4.- EL RITO Y SU DINÁMICA INTERNA

    Hemos aludido ya a la vinculación –cuasidialéctica– entre mito y rito. En efecto, la realidad fundante y patente en el mito tórnase viva y eficaz en el rito. La convicción que el mito expresa en forma de relato viene a reactualizarse o expresarse en un conjunto de acciones más o menos codificadas, que dan "cuerpo" al rito, pero cuya "alma" trasciende la pura facticidad ritual.

4.1.- Noción de rito

    Tomamos ya el término en su más restringida –e históricamente más apropiada– acepción. En referencia, pues, al ámbito religioso. Y, como extraída a posteriori del análisis de los ritos de fondo religioso, bien puede aceptarse la siguiente definición: rito es la acción con la que el hombre busca ponerse en relación y entrar en contacto con un mundo superior, metaempírico, divino, para expresar determinadas actitudes y alcanzar determinados objetivos (26). En última instancia, el rito es la actualización de ese acontecimiento salvífico que, según creencia común, puede ser calificado de "fundacional".
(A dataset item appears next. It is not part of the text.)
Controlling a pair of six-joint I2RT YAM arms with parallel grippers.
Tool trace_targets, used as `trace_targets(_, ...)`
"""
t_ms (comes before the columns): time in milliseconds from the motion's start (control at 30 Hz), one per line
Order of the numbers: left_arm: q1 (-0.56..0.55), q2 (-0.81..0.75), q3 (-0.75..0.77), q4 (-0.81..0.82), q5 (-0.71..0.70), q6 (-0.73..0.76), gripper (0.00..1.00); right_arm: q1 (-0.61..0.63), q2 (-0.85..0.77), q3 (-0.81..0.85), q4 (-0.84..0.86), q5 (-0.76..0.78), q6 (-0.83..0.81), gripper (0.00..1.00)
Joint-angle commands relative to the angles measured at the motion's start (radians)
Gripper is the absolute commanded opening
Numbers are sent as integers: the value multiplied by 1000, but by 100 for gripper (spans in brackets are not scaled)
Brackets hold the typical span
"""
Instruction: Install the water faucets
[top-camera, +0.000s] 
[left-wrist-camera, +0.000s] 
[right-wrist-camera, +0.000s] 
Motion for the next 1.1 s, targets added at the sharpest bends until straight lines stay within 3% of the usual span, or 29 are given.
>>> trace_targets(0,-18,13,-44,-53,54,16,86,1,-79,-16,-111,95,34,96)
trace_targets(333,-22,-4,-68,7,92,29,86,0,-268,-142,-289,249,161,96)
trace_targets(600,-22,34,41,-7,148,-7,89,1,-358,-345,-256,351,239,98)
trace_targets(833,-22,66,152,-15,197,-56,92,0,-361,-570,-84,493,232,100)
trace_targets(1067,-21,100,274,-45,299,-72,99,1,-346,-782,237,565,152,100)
    Ante todo, como vertiente expresiva del mito o momento dialéctico del mismo, participa de su simbolismo, con todo lo que ya en sí conlleva lo simbólico. Se ha dicho que, como homo symbolicus, "el hombre es un animal ritual" (27). Y, bajo este aspecto, deberá afirmarse del rito lo que se afirma del mito. También el primero, como el segundo, trasciende el orden puramente racional. Lo cual no significa que no sea inteligible y expresable su transignificación ritual. Por otra parte, y también como el mito, el rito afecta a todas las zonas del ser humano: intelectivas, volitivas, afectivas, emocionales, sociales.
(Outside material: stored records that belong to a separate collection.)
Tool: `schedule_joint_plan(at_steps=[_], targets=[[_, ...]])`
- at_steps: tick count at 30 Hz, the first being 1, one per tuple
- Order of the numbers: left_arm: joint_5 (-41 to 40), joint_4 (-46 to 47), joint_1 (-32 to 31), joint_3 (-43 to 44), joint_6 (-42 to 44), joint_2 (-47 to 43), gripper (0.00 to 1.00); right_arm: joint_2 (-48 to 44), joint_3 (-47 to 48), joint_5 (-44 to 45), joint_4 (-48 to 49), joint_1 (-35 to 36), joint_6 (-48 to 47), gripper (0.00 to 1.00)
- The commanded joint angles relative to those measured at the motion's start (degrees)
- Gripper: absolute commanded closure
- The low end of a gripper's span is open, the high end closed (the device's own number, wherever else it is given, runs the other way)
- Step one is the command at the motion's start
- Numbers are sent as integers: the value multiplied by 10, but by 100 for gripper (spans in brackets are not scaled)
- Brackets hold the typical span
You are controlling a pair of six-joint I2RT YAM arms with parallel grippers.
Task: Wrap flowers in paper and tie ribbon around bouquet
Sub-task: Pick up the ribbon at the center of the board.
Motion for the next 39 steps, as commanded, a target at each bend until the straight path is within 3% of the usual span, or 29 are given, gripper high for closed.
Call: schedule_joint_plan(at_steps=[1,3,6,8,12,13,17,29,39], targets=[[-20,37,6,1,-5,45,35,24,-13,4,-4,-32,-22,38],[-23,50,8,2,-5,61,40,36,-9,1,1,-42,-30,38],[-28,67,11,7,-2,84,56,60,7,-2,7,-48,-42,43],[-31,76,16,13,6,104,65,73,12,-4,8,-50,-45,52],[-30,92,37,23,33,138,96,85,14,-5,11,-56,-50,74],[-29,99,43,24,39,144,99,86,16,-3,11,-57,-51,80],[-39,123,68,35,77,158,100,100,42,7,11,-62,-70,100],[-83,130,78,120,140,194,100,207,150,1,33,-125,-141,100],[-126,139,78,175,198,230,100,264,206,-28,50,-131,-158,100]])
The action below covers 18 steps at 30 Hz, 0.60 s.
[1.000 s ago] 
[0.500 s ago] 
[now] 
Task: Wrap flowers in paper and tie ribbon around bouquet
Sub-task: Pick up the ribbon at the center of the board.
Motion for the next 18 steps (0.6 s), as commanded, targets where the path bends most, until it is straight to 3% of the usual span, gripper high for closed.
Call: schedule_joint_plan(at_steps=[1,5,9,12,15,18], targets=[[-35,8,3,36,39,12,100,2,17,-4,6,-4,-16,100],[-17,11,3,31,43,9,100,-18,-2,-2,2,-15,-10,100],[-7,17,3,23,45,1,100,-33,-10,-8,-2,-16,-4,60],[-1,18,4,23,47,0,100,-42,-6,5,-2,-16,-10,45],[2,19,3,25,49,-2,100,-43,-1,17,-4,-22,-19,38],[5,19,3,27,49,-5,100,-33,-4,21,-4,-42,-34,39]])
    Al plasmar en ritos simbólicos cultuales el mito, estaba el hombre primitivo experimentando y vivenciando en ellos la más trascendente y definitiva significación de la existencia y hasta interpretándose a sí mismo desde arriba, es decir, desde la trascendencia. Como muy bien se ha podido afirmar, en la "respuesta del hombre a la realidad mítica, con sus mil formas de expresión ritual", tendríamos la clave del "significado real de esos ritos y ceremonias –comunes a casi todos los credos– con que el hombre expresa su convicción de que ningún acontecimiento o experiencia de la vida humana son comprensibles a menos de ponerlos en relación con la Trascendencia". Hay, pues, en tales ritos "algo más que su significado natural, algo que debe santificarse mediante tal referencia a los poderes invisibles" (28).
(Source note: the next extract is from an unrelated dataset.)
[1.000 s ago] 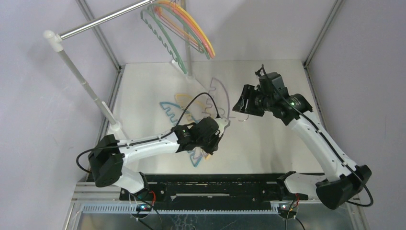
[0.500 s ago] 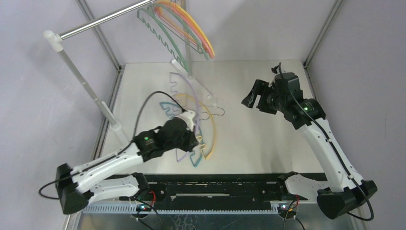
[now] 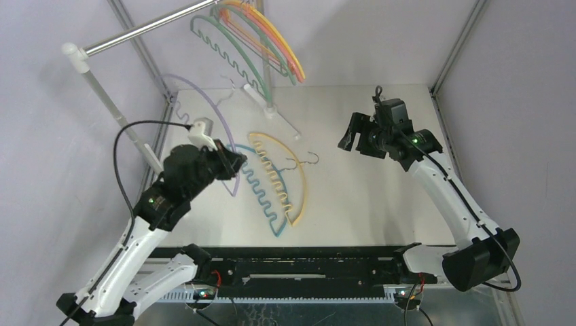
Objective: Organize the hangers
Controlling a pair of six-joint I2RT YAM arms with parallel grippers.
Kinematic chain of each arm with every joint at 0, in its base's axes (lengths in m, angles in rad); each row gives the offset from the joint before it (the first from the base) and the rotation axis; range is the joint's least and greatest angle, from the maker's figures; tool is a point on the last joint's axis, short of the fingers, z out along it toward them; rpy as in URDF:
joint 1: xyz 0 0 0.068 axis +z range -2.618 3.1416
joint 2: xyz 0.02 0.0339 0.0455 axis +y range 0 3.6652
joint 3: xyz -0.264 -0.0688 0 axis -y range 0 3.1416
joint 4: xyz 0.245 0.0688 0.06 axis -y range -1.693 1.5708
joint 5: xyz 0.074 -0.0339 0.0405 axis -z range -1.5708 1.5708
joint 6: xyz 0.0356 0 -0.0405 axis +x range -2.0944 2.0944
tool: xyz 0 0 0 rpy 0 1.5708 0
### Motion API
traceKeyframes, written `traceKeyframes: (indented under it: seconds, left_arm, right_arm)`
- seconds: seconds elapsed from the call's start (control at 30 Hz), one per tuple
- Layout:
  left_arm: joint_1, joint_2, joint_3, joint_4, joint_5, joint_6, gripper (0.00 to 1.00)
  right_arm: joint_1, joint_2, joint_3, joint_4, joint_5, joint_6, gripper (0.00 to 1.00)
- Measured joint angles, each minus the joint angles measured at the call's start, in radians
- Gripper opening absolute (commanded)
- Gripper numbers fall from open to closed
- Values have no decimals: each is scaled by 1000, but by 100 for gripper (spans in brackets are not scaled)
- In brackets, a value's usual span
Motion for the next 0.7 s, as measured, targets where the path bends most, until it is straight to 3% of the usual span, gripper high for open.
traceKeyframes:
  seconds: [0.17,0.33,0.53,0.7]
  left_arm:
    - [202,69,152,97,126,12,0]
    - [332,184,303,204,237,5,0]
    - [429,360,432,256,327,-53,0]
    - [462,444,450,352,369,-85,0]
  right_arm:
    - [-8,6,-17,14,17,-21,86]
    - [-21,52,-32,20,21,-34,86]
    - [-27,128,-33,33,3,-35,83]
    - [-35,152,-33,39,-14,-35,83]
4.2.- Intencionalidad del rito

    Verdad es que la acción ritual religiosa puede esconder en sus fondos unas internas reacciones emocionales, ante un orden de sacralidad que el individuo o la sociedad creen responder a sus más trascendentes necesidades humanas y valorado en términos de poderes o seres superiores (29). Pero tampoco aquí puede pecarse de reduccionismo. Toda forma ritual está como en tensión dialéctica o bipolar hacia la satisfacción, sí, de unas necesidades humanas, pero no menos hacia el reconocimiento de ese mundo de lo sagrado que se evoca en el mito religioso. Es algo que no deja de subrayar la Fenomenología de la religión.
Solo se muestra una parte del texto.